Exercise objective:
Down to the last character, transcribe every record.

Exercise materials:
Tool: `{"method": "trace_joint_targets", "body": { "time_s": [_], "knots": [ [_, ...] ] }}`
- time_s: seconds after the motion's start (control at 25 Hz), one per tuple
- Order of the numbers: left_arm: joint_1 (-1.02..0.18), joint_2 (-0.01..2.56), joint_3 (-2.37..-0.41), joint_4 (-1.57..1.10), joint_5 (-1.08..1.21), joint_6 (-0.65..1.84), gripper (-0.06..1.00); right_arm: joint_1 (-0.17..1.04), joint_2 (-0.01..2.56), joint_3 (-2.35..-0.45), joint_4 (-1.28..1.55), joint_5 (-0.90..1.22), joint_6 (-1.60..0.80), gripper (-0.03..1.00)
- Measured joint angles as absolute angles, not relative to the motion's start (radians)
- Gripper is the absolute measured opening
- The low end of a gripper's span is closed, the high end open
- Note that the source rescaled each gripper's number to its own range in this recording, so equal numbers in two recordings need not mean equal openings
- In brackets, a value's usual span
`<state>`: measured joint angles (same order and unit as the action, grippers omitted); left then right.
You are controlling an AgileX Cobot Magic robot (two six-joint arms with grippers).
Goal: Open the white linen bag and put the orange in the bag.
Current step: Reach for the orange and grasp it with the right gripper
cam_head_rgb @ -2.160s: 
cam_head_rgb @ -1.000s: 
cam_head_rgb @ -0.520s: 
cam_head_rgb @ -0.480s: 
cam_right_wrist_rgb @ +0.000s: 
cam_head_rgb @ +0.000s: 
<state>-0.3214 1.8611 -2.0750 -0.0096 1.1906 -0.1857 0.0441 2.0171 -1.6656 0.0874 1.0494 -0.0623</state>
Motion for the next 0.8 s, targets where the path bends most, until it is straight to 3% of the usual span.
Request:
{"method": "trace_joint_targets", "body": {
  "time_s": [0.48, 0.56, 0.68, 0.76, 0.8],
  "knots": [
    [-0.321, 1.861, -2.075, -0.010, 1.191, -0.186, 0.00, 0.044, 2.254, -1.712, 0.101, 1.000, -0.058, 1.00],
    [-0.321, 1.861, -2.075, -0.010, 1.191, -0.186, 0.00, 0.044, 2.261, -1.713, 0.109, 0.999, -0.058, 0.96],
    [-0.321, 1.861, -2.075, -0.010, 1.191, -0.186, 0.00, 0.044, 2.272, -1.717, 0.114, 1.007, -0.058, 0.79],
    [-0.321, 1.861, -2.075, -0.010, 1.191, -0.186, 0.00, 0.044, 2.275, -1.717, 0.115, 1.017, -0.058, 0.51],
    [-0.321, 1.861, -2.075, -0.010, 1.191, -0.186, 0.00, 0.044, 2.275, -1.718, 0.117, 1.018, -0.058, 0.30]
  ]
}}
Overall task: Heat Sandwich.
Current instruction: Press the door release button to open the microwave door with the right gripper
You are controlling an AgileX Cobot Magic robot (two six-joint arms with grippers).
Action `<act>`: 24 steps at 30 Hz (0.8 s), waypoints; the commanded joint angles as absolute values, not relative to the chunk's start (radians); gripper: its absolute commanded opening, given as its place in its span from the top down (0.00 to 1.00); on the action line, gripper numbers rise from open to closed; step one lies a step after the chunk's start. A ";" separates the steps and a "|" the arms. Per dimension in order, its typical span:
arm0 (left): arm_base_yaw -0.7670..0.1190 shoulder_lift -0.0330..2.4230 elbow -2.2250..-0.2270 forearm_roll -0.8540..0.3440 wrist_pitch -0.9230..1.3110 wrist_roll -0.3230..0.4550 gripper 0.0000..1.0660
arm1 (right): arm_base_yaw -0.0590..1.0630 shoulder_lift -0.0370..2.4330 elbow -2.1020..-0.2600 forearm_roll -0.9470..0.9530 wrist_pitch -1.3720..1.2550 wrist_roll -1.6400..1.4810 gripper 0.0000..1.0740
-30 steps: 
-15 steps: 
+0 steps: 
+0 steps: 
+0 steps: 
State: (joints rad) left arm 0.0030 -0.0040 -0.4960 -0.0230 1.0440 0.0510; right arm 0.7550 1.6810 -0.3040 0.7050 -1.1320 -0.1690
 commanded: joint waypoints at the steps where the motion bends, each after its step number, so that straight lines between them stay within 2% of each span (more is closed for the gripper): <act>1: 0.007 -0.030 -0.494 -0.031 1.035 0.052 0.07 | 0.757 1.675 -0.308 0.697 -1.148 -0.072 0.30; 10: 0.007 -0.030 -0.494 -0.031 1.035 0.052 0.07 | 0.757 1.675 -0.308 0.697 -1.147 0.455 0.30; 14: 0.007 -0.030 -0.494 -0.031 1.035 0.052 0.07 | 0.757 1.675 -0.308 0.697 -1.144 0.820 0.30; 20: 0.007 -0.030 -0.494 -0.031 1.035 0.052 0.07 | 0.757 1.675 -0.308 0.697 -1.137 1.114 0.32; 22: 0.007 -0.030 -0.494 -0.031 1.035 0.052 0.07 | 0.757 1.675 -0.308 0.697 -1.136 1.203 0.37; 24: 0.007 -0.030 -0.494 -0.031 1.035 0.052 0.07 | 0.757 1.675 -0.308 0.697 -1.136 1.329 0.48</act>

Output of the task:
Tool: `{"method": "trace_joint_targets", "body": { "time_s": [_], "knots": [ [_, ...] ] }}`
- time_s: seconds after the motion's start (control at 25 Hz), one per tuple
- Order of the numbers: left_arm: joint_1 (-1.02..0.18), joint_2 (-0.01..2.56), joint_3 (-2.37..-0.41), joint_4 (-1.57..1.10), joint_5 (-1.08..1.21), joint_6 (-0.65..1.84), gripper (-0.06..1.00); right_arm: joint_1 (-0.17..1.04), joint_2 (-0.01..2.56), joint_3 (-2.35..-0.45), joint_4 (-1.28..1.55), joint_5 (-0.90..1.22), joint_6 (-1.60..0.80), gripper (-0.03..1.00)
- Measured joint angles as absolute angles, not relative to the motion's start (radians)
- Gripper is the absolute measured opening
- The low end of a gripper's span is closed, the high end open
- Note that the source rescaled each gripper's number to its own range in this recording, so equal numbers in two recordings need not mean equal openings
- In brackets, a value's usual span
`<state>`: measured joint angles (same order and unit as the action, grippers omitted); left then right.
You are controlling an AgileX Cobot Magic robot (two six-joint arms with grippers).
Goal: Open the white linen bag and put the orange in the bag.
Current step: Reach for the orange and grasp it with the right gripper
cam_head_rgb @ -2.160s: 
cam_head_rgb @ -1.000s: 
cam_head_rgb @ -0.520s: 
cam_head_rgb @ -0.480s: 
cam_right_wrist_rgb @ +0.000s: 
cam_head_rgb @ +0.000s: 
<state>-0.3214 1.8611 -2.0750 -0.0096 1.1906 -0.1857 0.0441 2.0171 -1.6656 0.0874 1.0494 -0.0623</state>
Motion for the next 0.8 s, targets where the path bends most, until it is straight to 3% of the usual span.
Request:
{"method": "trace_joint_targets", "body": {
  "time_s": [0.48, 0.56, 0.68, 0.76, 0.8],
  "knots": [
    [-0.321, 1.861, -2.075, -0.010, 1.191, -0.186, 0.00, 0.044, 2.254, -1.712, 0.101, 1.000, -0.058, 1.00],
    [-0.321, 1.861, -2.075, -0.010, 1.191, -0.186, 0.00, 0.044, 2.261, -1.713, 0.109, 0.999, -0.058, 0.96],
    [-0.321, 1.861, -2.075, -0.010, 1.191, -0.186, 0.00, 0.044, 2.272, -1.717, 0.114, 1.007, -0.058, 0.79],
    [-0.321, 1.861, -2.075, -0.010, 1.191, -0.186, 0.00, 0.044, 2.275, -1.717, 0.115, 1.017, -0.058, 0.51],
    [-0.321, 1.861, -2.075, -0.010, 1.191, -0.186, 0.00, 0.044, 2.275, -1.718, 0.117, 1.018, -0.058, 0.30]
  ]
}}
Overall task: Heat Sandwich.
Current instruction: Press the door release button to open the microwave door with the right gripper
You are controlling an AgileX Cobot Magic robot (two six-joint arms with grippers).
Action `<act>`: 24 steps at 30 Hz (0.8 s), waypoints; the commanded joint angles as absolute values, not relative to the chunk's start (radians); gripper: its absolute commanded opening, given as its place in its span from the top down (0.00 to 1.00); on the action line, gripper numbers rise from open to closed; step one lies a step after the chunk's start. A ";" separates the steps and a "|" the arms. Per dimension in order, its typical span:
arm0 (left): arm_base_yaw -0.7670..0.1190 shoulder_lift -0.0330..2.4230 elbow -2.2250..-0.2270 forearm_roll -0.8540..0.3440 wrist_pitch -0.9230..1.3110 wrist_roll -0.3230..0.4550 gripper 0.0000..1.0660
arm1 (right): arm_base_yaw -0.0590..1.0630 shoulder_lift -0.0370..2.4330 elbow -2.1020..-0.2600 forearm_roll -0.9470..0.9530 wrist_pitch -1.3720..1.2550 wrist_roll -1.6400..1.4810 gripper 0.0000..1.0740
-30 steps: 
-15 steps: 
+0 steps: 
+0 steps: 
+0 steps: 
State: (joints rad) left arm 0.0030 -0.0040 -0.4960 -0.0230 1.0440 0.0510; right arm 0.7550 1.6810 -0.3040 0.7050 -1.1320 -0.1690
 commanded: joint waypoints at the steps where the motion bends, each after its step number, so that straight lines between them stay within 2% of each span (more is closed for the gripper): <act>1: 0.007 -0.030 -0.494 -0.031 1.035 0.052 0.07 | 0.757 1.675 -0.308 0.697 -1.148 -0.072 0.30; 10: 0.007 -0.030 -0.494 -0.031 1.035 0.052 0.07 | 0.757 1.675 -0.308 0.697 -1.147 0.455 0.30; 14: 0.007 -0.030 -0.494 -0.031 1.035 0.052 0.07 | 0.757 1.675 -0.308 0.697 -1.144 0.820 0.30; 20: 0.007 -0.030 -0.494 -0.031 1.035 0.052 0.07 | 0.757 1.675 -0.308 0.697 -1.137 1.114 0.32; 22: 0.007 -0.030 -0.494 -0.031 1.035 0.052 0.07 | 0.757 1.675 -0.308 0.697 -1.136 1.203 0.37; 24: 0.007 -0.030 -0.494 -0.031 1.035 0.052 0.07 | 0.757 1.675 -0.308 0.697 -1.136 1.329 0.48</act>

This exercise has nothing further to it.